Lauded by both Republican and Democratic colleagues as a "consensus builder," Idaho Gov. Dirk Kempthorne (R) Tuesday assumed chairmanship of the National Governors Association (NGA).
In an interview with Stateline.org, Kempthorne said he believes the organization is leaving partisan bickering over federal fiscal relief and Medicaid reform behind it.
"I believe that if you leave rhetoric behind and instead focus on results, everyone can share the credit and you're going to accomplish a whole lot more," Kempthorne said.
Kempthorne, who has served as vice chair for the past year, takes the reins from Kentucky Gov. Paul Patton (D). Mississippi Gov. Ronnie Musgrove (D), who is facing re-election in the Magnolia State, was expected to replace Kempthorne as vice chair.
Kempthorne plans to focus the governors' federal lobbying efforts on a gamut of issues, including education, health care and transportation. He will announce today the establishment of a new standing committee on education, early childhood and workforce development. An impetus for the new committee was the challenging requirements the federal "No Child Left Behind Act" pose for states, the governor said.
Kempthorne's leadership has calmed some conservative governors who thought NGA's fiscal platform was not in line with their beliefs. South Carolina Gov. Mark Sanford (R) described the situation earlier this year at the fractious NGA winter meeting as a "sort of brewing revolt" among conservatives.
"I think (Kempthorne) will go a long way toward bringing balance. Does it mean that we'll agree on every issue? No, absolutely not. But does it take away the specter of a revolt and a departure by a number of conservatives? Yes," Sanford told Stateline.org.
Many Republican governors raised concerns last winter that the NGA's fiscal relief proposals didn't reflect conservative ideals such as limited government. The organization failed this summer to agree on a proposal to reform Medicaid, the state-federal health care program for the poor and disabled.
"(Kempthorne) has fairly proven credentials in forging consensus and I think that was obviously much needed, from the conservatives' perspective, to make sure that both perspectives were heard by the organization and heard by people outside the organization," Sanford said.
Republican Arkansas Gov. Mike Huckabee, offered similar sentiments.
"Dirk's capacity for bringing people together is a perfect fit and perfect timing. No one sees him as partisan or a person who's trying to push an ideology," Huckabee said.
Democratic governors also applauded Kempthorne's personality and political know-how.

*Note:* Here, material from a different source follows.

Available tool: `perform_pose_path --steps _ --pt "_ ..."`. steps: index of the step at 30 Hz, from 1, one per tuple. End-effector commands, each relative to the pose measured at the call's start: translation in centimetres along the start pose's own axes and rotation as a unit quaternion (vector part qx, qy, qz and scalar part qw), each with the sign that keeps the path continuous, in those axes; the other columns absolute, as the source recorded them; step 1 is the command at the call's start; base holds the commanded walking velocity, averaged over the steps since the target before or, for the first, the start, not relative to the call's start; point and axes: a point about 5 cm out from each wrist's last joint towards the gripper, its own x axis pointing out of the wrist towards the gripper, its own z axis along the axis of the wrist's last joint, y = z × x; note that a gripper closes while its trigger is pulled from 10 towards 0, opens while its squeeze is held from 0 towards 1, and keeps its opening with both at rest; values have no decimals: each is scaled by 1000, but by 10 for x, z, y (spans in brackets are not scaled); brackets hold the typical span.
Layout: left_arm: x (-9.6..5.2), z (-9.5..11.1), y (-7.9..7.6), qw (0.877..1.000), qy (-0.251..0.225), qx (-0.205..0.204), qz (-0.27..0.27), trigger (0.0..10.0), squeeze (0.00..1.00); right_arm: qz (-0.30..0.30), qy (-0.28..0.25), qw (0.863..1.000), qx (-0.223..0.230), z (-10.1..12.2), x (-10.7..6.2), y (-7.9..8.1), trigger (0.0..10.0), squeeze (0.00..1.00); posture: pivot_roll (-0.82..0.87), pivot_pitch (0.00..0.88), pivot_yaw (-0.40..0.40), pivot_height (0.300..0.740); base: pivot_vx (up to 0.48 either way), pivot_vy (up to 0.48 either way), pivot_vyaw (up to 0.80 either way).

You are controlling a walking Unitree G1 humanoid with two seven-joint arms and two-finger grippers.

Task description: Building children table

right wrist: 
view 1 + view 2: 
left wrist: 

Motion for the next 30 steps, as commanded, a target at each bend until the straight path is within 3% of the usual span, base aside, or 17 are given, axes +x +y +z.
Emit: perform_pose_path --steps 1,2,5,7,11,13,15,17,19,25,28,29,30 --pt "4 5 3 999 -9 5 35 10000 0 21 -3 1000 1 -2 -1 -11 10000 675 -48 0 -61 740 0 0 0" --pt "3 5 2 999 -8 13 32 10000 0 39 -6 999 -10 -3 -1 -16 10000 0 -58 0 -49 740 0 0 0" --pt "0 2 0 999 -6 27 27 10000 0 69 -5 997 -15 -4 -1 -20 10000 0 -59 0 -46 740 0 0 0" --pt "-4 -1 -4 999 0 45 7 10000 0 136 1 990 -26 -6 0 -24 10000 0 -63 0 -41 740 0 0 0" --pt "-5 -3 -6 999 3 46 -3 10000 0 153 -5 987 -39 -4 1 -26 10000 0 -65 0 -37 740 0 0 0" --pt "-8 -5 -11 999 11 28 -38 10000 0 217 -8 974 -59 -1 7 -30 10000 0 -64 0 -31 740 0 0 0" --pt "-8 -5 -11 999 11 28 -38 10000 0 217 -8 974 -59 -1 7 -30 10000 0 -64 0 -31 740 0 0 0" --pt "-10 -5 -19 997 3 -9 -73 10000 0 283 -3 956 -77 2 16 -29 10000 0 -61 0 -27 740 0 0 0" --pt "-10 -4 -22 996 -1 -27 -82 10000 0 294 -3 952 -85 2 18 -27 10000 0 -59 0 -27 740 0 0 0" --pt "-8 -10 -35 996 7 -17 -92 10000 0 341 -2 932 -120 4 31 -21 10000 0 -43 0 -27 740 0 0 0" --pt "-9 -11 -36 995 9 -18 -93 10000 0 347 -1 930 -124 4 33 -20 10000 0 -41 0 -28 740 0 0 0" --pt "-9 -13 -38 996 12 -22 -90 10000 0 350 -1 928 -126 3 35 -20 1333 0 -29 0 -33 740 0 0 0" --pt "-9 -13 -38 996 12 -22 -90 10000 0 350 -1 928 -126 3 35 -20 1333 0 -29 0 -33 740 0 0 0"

"He's certainly got the intellect and the broad experience in public service, plus a demeanor that is very respectful of all the members," said Indiana Gov. Frank O'Bannon (D).
Kempthorne, a former U.S. Senator and mayor of Boise, Idaho, has served as the president of The Council of State Governments (CSG) and chair of the Western Governors' Association. At present, he's a member of the executive committee of the Republican Governors Association (RGA).
Recently, Kempthorne was rumored to be a candidate to replace Christine Todd Whitman as director of the Environmental Protection Agency (EPA). At a Western Governors' Association meeting earlier this summer the governor told Stateline.org he'd likely accept the job if President Bush offered it to him.
"Any citizen who is asked by the president of the United States to consider a task that he has identified, I think that citizen has to truly consider that as part of your responsibility," Kempthorne said in the June interview.
However, Bush opted for Utah Gov. Mike Leavitt (R) instead. New Mexico Gov. Bill Richardson (D) is pleased Kempthorne will remain among the ranks of the nation's governors.
"I'm very happy that he's staying as governor and not going to the cabinet," Richardson told Stateline.org. "Having had experience in the cabinet and as governor, governor is better."